The Book: A Global History

Edited by Michael F. Suarez, S. J. and H. R. Woudhuysen. Oxford: Oxford University Press, 2014. 672 pp. $50.00 (hardback). ISBN 978-0-19-967941-6.

The Book: A Global History is the ideal subject for a review in Information & Culture: A Journal of History, as it focuses on the geographic and cultural contexts within which written information has been transmitted over time. The Book is divided into two sections: the first is a series of thematic studies relating to the history of the written word, and the second is divided into regional and national histories. The content is not restricted to the history of the codex, as suggested in the title; rather, the discussion encompasses a number of formats for the transmission of written information.

The Book is an effort on the part of the editors to make some of its previously-published content more affordable to a wider audience.

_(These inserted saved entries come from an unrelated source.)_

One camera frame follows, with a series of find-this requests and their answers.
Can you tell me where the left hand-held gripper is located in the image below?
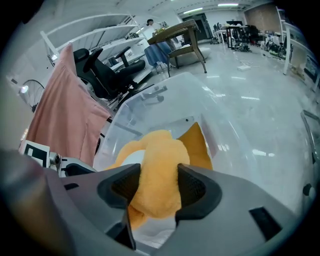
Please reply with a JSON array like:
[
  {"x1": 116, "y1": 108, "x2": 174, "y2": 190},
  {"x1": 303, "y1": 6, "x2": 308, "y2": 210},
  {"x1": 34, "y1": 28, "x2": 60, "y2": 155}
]
[{"x1": 23, "y1": 140, "x2": 98, "y2": 179}]

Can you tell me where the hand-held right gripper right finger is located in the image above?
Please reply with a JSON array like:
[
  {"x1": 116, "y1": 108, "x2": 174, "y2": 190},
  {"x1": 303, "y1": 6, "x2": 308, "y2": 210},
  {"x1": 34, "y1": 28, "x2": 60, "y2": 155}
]
[{"x1": 154, "y1": 163, "x2": 298, "y2": 256}]

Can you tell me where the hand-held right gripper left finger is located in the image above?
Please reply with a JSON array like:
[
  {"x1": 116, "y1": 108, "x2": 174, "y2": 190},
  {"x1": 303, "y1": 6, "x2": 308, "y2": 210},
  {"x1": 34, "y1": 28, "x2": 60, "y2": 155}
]
[{"x1": 59, "y1": 163, "x2": 141, "y2": 256}]

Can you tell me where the orange rectangular pillow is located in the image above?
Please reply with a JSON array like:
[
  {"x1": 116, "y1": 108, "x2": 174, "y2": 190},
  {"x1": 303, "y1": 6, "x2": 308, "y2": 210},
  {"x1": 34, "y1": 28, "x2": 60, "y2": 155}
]
[{"x1": 177, "y1": 121, "x2": 214, "y2": 171}]

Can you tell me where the orange flower-shaped cushion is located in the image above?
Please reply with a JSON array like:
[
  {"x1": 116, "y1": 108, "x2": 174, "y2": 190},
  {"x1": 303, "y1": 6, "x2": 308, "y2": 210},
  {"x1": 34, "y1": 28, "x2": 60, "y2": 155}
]
[{"x1": 104, "y1": 129, "x2": 191, "y2": 232}]

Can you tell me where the clear plastic storage box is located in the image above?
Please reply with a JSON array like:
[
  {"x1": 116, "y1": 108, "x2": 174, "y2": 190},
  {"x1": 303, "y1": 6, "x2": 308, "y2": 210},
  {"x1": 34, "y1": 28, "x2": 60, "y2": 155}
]
[{"x1": 93, "y1": 71, "x2": 260, "y2": 251}]

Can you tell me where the white shelving rack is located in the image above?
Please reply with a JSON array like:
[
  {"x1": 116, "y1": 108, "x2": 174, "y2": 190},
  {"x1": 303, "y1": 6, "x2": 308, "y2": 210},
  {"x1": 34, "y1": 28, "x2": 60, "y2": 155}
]
[{"x1": 39, "y1": 13, "x2": 151, "y2": 76}]

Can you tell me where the pink padded lounge chair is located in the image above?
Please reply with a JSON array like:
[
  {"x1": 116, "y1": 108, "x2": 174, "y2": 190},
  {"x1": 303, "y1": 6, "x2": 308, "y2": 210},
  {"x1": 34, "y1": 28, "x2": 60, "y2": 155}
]
[{"x1": 26, "y1": 42, "x2": 112, "y2": 166}]

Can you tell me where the black office chair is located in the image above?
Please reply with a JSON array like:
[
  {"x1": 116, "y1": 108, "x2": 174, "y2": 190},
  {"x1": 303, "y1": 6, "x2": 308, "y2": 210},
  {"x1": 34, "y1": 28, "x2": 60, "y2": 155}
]
[{"x1": 73, "y1": 46, "x2": 168, "y2": 103}]

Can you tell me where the blue-draped round table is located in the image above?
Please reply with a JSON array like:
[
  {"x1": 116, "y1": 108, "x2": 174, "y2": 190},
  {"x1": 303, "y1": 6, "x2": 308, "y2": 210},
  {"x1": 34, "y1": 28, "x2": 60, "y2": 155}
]
[{"x1": 144, "y1": 41, "x2": 175, "y2": 75}]

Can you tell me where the white shelf unit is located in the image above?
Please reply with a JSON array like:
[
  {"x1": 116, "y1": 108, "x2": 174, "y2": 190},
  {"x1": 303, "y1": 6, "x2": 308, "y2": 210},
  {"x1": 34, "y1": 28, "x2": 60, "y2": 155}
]
[{"x1": 276, "y1": 6, "x2": 320, "y2": 91}]

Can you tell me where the dark wooden table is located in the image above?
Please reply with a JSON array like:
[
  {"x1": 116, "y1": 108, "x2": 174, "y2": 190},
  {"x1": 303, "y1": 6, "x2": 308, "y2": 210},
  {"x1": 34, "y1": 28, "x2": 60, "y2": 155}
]
[{"x1": 146, "y1": 19, "x2": 208, "y2": 75}]

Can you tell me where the white desk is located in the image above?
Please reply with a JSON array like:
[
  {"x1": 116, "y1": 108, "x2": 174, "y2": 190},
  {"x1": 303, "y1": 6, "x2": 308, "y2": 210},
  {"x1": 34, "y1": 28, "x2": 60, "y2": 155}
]
[{"x1": 213, "y1": 24, "x2": 248, "y2": 50}]

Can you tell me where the black double door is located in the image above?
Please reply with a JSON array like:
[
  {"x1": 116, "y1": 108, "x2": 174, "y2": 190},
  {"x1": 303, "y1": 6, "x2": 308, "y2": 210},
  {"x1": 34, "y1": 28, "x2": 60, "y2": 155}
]
[{"x1": 182, "y1": 13, "x2": 208, "y2": 41}]

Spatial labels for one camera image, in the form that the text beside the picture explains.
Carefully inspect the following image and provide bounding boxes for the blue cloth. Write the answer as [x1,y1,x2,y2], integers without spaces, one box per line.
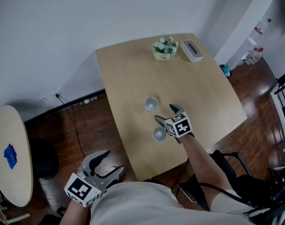
[3,143,18,170]

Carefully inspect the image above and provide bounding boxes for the white shelf with bottles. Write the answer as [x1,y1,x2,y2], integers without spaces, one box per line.
[240,17,270,67]

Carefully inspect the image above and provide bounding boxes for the black metal rack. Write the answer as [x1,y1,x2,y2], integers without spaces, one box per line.
[270,71,285,164]

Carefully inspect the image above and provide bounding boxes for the teal round object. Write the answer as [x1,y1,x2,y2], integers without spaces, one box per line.
[219,64,233,79]

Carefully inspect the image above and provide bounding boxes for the person's right forearm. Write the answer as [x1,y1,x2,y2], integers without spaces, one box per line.
[180,134,230,212]

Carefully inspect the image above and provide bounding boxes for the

Suarez and Woudhuysen’s preceding collaboration was the two-volume Oxford Companion to the Book, which was praised by the bibliographic community but somewhat cost-prohibitive to a general audience. In an attempt to make the text more accessible, they distilled the contents of that work into a newer, condensed volume, supplemented by three new essays (“Censorship”; “Intellectual Property and Copyright”; and “The History of the Book in the Caribbean and Bermuda”) and one that has been substantially revised to reflect rapid technological change (“The Electronic Book”). Primarily what has been removed is the encyclopedic listing of book-related terminology that comprised the second volume of the Oxford Companion to the Book. The result is a concise but comprehensive overview of the history of recorded texts, through time and across the globe.

The authors have made a concerted effort to consolidate the material as efficiently as possible, and they provide a useful list of “bibliographical” and “other” abbreviations. “Bibliographical”, in this case, refers to titles of bibliographic source material, while “other” refers to terms for time periods, locations, bibliographic terminology, units of measure, etc. A particularly convenient feature, retained from the Oxford Companion to the Book, is the inclusion of a numbered list of contents at the beginning of each essay, allowing the reader to quickly identify sub-topics.

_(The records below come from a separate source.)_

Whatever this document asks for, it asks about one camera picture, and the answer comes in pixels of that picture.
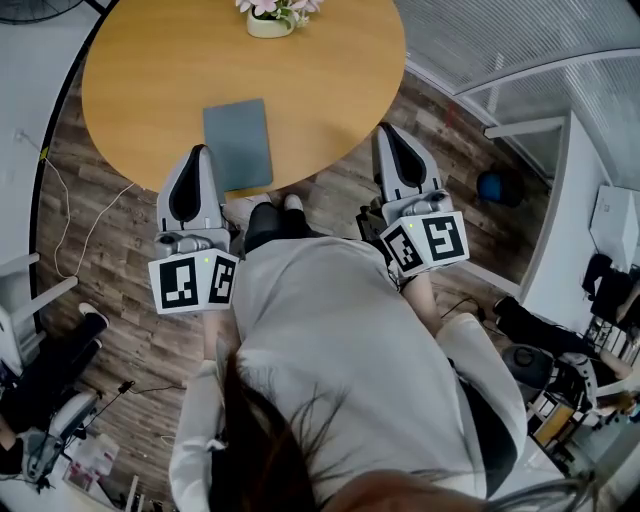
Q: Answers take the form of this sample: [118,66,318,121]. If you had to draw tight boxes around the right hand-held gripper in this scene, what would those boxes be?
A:
[375,122,471,277]

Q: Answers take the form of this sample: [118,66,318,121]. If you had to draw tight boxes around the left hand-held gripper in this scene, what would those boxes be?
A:
[147,144,241,316]

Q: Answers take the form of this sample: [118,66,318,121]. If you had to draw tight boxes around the gray notebook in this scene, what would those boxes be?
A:
[202,97,275,194]

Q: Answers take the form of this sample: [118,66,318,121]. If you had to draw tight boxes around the person's right forearm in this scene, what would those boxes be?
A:
[399,272,529,451]

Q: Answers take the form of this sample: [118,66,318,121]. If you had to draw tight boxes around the person's left forearm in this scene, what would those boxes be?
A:
[168,310,242,484]

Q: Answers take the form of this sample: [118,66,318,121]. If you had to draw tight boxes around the dark blue round object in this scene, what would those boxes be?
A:
[475,167,526,209]

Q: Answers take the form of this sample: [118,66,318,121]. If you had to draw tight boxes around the person's legs in black trousers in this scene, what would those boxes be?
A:
[242,202,322,254]

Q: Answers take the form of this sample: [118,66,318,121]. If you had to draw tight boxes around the white partition panel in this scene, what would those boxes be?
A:
[518,109,626,321]

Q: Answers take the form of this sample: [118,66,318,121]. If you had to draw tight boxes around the person's gray top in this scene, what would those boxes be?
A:
[230,236,504,504]

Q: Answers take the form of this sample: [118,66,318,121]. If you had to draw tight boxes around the white pot with pink flowers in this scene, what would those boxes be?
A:
[234,0,326,40]

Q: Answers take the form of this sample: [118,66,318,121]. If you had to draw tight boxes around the white box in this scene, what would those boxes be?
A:
[588,184,640,272]

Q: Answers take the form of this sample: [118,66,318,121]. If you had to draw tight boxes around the gray round stool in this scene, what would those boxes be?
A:
[501,343,555,402]

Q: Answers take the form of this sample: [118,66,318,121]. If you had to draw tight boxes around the black fan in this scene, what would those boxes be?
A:
[0,0,74,26]

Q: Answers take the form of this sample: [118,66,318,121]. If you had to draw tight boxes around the pink and white packets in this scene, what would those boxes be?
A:
[63,431,122,497]

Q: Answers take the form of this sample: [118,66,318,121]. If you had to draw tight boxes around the metal shelf with items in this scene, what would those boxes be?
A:
[524,319,632,464]

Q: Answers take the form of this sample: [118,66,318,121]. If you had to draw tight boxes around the white floor cable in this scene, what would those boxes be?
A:
[38,148,139,280]

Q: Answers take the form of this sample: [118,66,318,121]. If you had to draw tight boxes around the white rack frame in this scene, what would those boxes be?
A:
[0,251,80,374]

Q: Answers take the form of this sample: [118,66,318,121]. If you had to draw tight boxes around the thin black floor cable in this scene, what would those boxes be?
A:
[79,379,190,439]

One formatting decision worth noting is likely the product of the desire to conserve space in the volume. At the end of each essay is a bibliography—a helpful starting point for further study of the topic—but each entry is abbreviated to include only an author, title, and date. Other elements of note include a ribbon bookmark, a feature rarely offered in modern mass-market hardbacks, which is rather handy; the book is large enough that crafting a makeshift bookmark from the flaps of the dust jacket quickly becomes impractical.

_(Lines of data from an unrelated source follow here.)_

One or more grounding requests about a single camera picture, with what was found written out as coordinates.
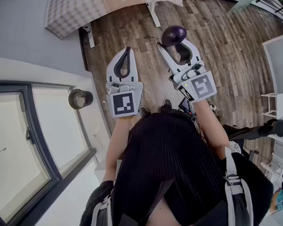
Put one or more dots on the black round pot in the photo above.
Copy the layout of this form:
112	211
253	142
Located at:
80	98

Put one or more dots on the person's left forearm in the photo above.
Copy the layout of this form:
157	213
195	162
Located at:
114	151

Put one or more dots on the white framed cabinet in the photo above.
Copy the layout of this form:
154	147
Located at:
282	57

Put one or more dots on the person's black top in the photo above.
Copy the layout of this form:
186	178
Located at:
172	158

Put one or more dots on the person's right forearm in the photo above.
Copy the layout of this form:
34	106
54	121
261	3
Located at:
211	127

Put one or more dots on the dark purple round fruit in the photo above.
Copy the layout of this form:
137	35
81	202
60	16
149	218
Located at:
173	35

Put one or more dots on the window with white recess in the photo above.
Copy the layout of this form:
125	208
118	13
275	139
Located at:
10	165

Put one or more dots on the checkered tablecloth table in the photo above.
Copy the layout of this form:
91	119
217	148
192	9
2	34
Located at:
73	11

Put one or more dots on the black shoe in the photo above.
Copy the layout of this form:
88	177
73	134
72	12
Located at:
167	103
144	112

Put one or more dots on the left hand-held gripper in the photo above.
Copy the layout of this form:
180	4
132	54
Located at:
123	104

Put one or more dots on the white stool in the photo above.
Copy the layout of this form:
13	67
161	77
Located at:
281	104

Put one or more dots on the black chest-mounted screen device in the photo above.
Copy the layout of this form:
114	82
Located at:
185	104

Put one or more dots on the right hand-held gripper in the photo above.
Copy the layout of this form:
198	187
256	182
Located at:
201	85

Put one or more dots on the black chair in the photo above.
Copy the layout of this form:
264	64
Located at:
253	132

All of the illustrations are black and white, as were those in the Oxford Companion to the Book. It is not surprising that the more budget-conscious volume of The Book retained the more cost-effective approach to illustration, although full color would have added an extra dimension and level of detail to the images. However, this book is intended to be a broad treatment of the subject, and upon completing this introduction to a given subtopic, the reader may look elsewhere to examine related images in greater detail.

Before exploring its contents, one might assume that The Book is likely to neglect electronic formats of information in favor of those that are more traditional, but this is not the case. The final essay in the “Thematic Studies” section focuses on the rise of e-books and related technologies, and the ways they have affected how we define “the book.” When combined with the other facets of written information discussed in this volume, the reader will have a very good sense of the techniques and media used for the transmission of texts over the last six millennia.